The remains of around 64 Indigenous people from New Zealand that were kept for more than 130 years in a Vienna museum returned to their native country on Sunday, with an Indigenous official saying the dead were "weeping with joy" to be home.
The remains, including skulls without mandibles, craniums, loose mandibles and maxilla fragments, are those of Maori and Moriori people and were largely collected by Austrian taxidermist and grave robber Andreas Reischek from 1877 to 1889.
The issue of repatriating historical remains and artifacts rightfully belonging to countries invaded, exploited, or colonized in the past by other nations has gained increasing prominence in past years.
Long negotiations
The return, marked by a ceremony at New Zealand's national museum, Te Papa, in Wellington, comes after more than 70 years of negotiations.

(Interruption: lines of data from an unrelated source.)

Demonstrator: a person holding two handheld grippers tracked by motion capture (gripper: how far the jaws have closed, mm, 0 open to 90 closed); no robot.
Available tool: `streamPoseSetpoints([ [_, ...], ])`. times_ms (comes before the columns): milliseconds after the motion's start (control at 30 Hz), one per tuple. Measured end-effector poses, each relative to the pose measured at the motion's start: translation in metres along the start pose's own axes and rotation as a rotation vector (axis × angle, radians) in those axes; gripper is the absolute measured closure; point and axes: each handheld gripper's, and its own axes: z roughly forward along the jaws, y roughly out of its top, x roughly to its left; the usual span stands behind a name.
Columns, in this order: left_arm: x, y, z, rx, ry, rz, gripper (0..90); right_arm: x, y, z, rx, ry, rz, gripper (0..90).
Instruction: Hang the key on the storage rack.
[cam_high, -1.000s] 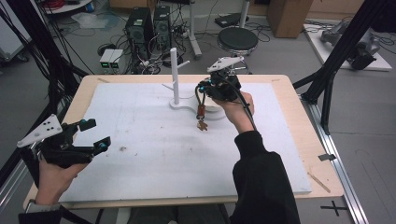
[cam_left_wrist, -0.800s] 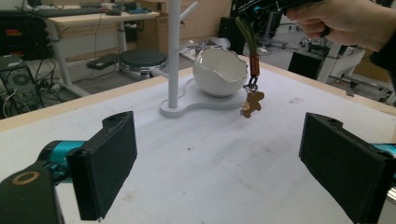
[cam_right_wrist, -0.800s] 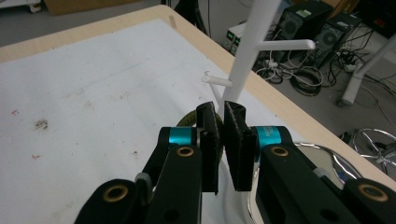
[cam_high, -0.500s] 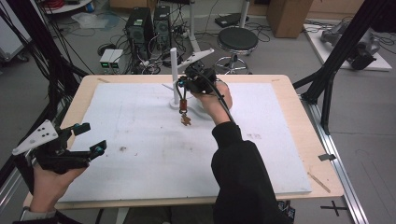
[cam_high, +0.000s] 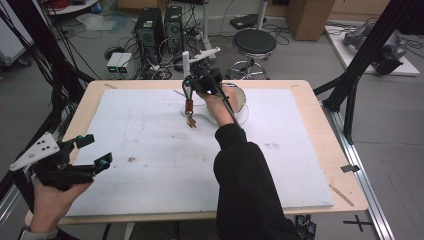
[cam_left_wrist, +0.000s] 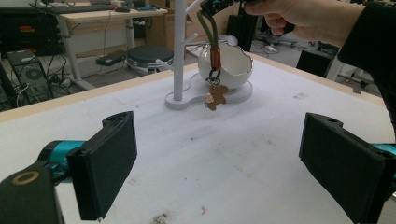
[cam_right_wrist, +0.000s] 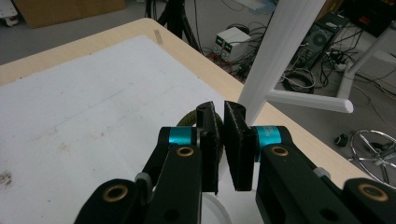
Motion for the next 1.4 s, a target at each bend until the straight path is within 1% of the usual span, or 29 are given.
streamPoseSetpoints([
  [100, -0.001, -0.001, 0.002, 0.006, 0.004, -0.002, 11.7, -0.001, 0.0, 0.007, 0.007, -0.007, -0.011, 84.9],
  [200, 0.0, -0.002, 0.002, 0.005, 0.01, 0.003, 11.7, -0.001, -0.001, 0.011, 0.011, -0.008, -0.01, 85.0],
  [233, 0.0, -0.002, 0.002, 0.005, 0.016, 0.001, 11.6, -0.004, -0.003, 0.016, 0.014, -0.008, -0.006, 84.9],
  [267, 0.0, -0.002, 0.002, 0.004, 0.018, -0.001, 11.6, -0.004, -0.003, 0.016, 0.014, -0.008, -0.006, 84.9],
  [333, 0.0, -0.003, 0.002, 0.006, 0.021, -0.006, 11.7, -0.008, -0.006, 0.024, 0.022, 0.0, 0.012, 84.9],
  [433, 0.001, -0.004, 0.0, 0.007, 0.019, -0.003, 11.7, -0.009, -0.008, 0.029, 0.027, 0.005, 0.017, 84.8],
  [500, 0.001, -0.004, -0.001, 0.007, 0.03, -0.005, 11.7, -0.009, -0.009, 0.033, 0.03, 0.006, 0.019, 84.7],
  [533, 0.001, -0.004, -0.002, 0.006, 0.034, -0.007, 11.7, -0.009, -0.009, 0.033, 0.028, 0.007, 0.028, 84.0],
  [567, 0.002, -0.004, -0.003, 0.002, 0.038, -0.01, 11.7, -0.009, -0.009, 0.033, 0.02, 0.007, 0.028, 82.5],
  [600, 0.002, -0.004, -0.005, 0.0, 0.044, -0.009, 11.7, -0.01, -0.009, 0.032, 0.01, 0.005, 0.04, 73.0],
  [633, 0.002, -0.004, -0.005, -0.001, 0.044, -0.004, 11.7, -0.01, -0.008, 0.03, -0.005, 0.002, 0.067, 59.7],
  [667, 0.002, -0.004, -0.006, -0.001, 0.041, -0.002, 11.7, -0.012, -0.009, 0.027, 0.0, 0.005, 0.082, 49.9],
  [700, 0.002, -0.004, -0.006, 0.0, 0.039, 0.0, 11.7, -0.012, -0.009, 0.027, 0.0, 0.005, 0.082, 49.9],
  [733, 0.001, -0.003, -0.006, -0.002, 0.038, 0.002, 11.7, -0.012, -0.009, 0.025, 0.01, -0.006, 0.079, 42.6],
  [767, 0.002, -0.002, -0.008, 0.002, 0.033, 0.004, 11.7, -0.014, -0.01, 0.02, 0.005, 0.006, 0.09, 32.8],
  [800, 0.002, -0.002, -0.008, 0.002, 0.033, 0.004, 11.7, -0.014, -0.01, 0.02, 0.005, 0.006, 0.09, 32.8],
  [900, 0.003, -0.001, -0.009, -0.006, 0.043, -0.002, 11.7, -0.014, -0.014, 0.01, -0.051, 0.015, 0.104, 16.2],
  [933, 0.004, -0.001, -0.009, -0.006, 0.038, -0.003, 11.7, -0.015, -0.016, 0.008, -0.063, 0.039, 0.113, 11.5],
  [967, 0.004, -0.001, -0.009, -0.006, 0.039, -0.006, 11.7, -0.015, -0.017, 0.005, -0.066, 0.047, 0.125, 10.5],
  [1000, 0.004, -0.001, -0.008, -0.003, 0.041, -0.004, 11.7, -0.016, -0.02, 0.002, -0.053, 0.063, 0.155, 10.4],
  [1033, 0.005, -0.001, -0.007, -0.002, 0.042, -0.002, 11.7, -0.016, -0.02, 0.002, -0.053, 0.063, 0.155, 10.4],
  [1100, 0.006, 0.0, -0.005, -0.006, 0.038, -0.006, 11.7, -0.019, -0.023, -0.002, -0.018, 0.1, 0.207, 10.4],
  [1133, 0.006, 0.001, -0.004, -0.006, 0.039, -0.005, 11.7, -0.02, -0.024, -0.005, -0.001, 0.105, 0.225, 10.4],
  [1200, 0.008, 0.002, -0.003, -0.004, 0.034, -0.001, 11.7, -0.023, -0.028, -0.013, 0.014, 0.109, 0.237, 10.4],
  [1233, 0.008, 0.002, -0.002, -0.002, 0.031, 0.0, 11.7, -0.023, -0.033, -0.019, -0.008, 0.107, 0.225, 10.4],
  [1267, 0.009, 0.002, -0.002, -0.001, 0.029, 0.001, 11.7, -0.025, -0.042, -0.034, -0.06, 0.098, 0.188, 10.4],
  [1300, 0.01, 0.002, -0.001, -0.003, 0.031, -0.001, 11.7, -0.026, -0.046, -0.04, -0.074, 0.089, 0.178, 10.4],
  [1333, 0.011, 0.002, 0.0, -0.006, 0.03, -0.006, 11.7, -0.026, -0.046, -0.04, -0.074, 0.089, 0.178, 10.4],
  [1400, 0.012, 0.004, 0.002, -0.01, 0.031, -0.012, 11.7, -0.031, -0.054, -0.053, -0.093, 0.089, 0.187, 10.4],
])
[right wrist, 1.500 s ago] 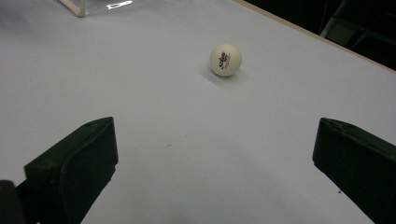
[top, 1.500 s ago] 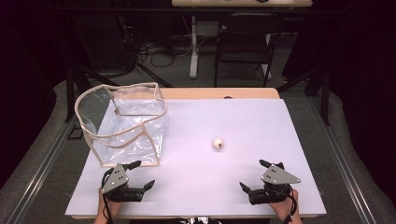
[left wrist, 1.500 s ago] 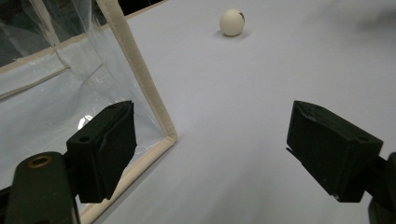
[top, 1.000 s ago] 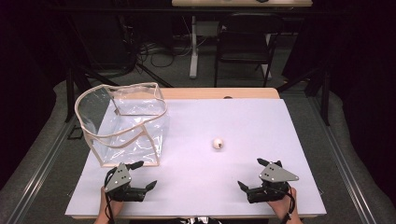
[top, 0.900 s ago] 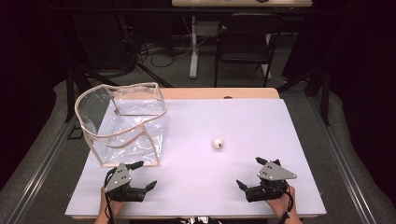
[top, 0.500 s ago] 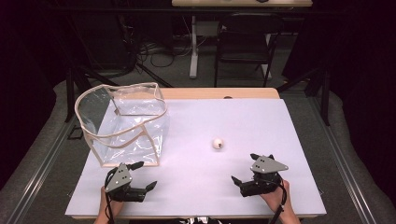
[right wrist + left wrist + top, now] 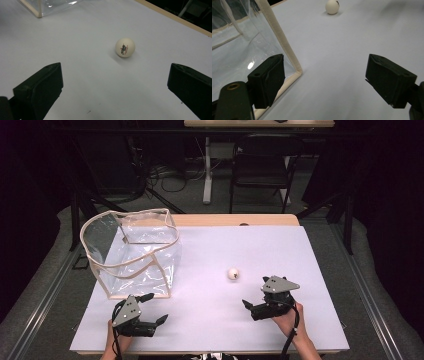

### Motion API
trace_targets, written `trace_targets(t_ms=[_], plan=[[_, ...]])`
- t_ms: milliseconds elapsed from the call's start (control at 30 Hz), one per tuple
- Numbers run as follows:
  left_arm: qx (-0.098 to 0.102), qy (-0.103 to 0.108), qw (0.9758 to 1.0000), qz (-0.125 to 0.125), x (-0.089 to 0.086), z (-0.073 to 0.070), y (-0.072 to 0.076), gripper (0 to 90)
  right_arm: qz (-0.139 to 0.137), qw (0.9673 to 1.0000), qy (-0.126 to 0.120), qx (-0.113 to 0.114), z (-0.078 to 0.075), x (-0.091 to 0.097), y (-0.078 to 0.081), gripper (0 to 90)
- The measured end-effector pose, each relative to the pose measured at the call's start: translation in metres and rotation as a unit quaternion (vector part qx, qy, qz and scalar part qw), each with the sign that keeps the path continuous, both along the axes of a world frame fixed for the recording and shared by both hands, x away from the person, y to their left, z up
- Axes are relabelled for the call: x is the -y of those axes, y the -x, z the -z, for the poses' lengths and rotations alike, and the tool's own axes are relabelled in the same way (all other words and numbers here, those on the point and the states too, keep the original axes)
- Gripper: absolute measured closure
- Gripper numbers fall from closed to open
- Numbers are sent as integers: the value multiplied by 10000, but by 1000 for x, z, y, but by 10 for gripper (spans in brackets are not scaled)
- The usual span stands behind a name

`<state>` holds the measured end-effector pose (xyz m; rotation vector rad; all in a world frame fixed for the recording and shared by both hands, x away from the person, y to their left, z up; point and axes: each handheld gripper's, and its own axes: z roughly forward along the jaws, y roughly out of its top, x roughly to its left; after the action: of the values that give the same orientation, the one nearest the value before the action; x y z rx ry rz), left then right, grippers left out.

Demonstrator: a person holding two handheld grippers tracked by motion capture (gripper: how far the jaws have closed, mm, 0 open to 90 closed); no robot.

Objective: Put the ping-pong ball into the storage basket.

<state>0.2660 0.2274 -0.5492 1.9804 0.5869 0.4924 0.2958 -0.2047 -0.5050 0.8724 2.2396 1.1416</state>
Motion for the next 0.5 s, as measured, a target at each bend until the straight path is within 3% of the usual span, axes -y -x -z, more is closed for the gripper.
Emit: trace_targets(t_ms=[500], plan=[[24,-97,9999,34,1,0,0,162,4,9998,126,-146,-1,-12,-18,0]])
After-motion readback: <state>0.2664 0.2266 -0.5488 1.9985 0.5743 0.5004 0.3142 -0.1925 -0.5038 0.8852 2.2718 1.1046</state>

Te Papa itself has run a program to repatriate skeletal remains from overseas institutions since 2003, succeeding in retrieving more than 600 remains in that time.
The remains will now remain at Te Papa until New Zealand tribes, or "iwi," decide on a final resting place.
William "Pou" Temara, chairman of Te Papa's Repatriation Advisory Panel, said it was "a spiritual relief and privilege to welcome back our ancestors who have been victims of such wrongdoing."
"Culturally, we know that they are weeping with joy now that they have returned to Aotearoa (New Zealand) where at last they will rest in peace," he added.
Te Papa's acting head of repatriation, Te Arikirangi Mamaku-Ironside, praised colleagues in Austria for helping to bring to an end 77 years of negotiations between the countries.
"The Natural History Museum Vienna has made a profound commitment to right the wrongs of the past, and approached this work with a spirit of openness and reconciliation," he said.
How did the remains get to Austria?
The skulls and other bones were mostly seized by Reischek, who spent 12 years in New Zealand up to 1889. He died in 1902.
His diaries document how he looted graves without permission from several locations, including the Chatham Islands, an archipelago about 800 kilometers (430 nautical miles) east of the country's South Island that is administered as part of New Zealand.
On his return to Austria, he brought with him a collection of more than 14,000 items, including ornithological specimens, that was eventually given to the Natural History Museum in Vienna.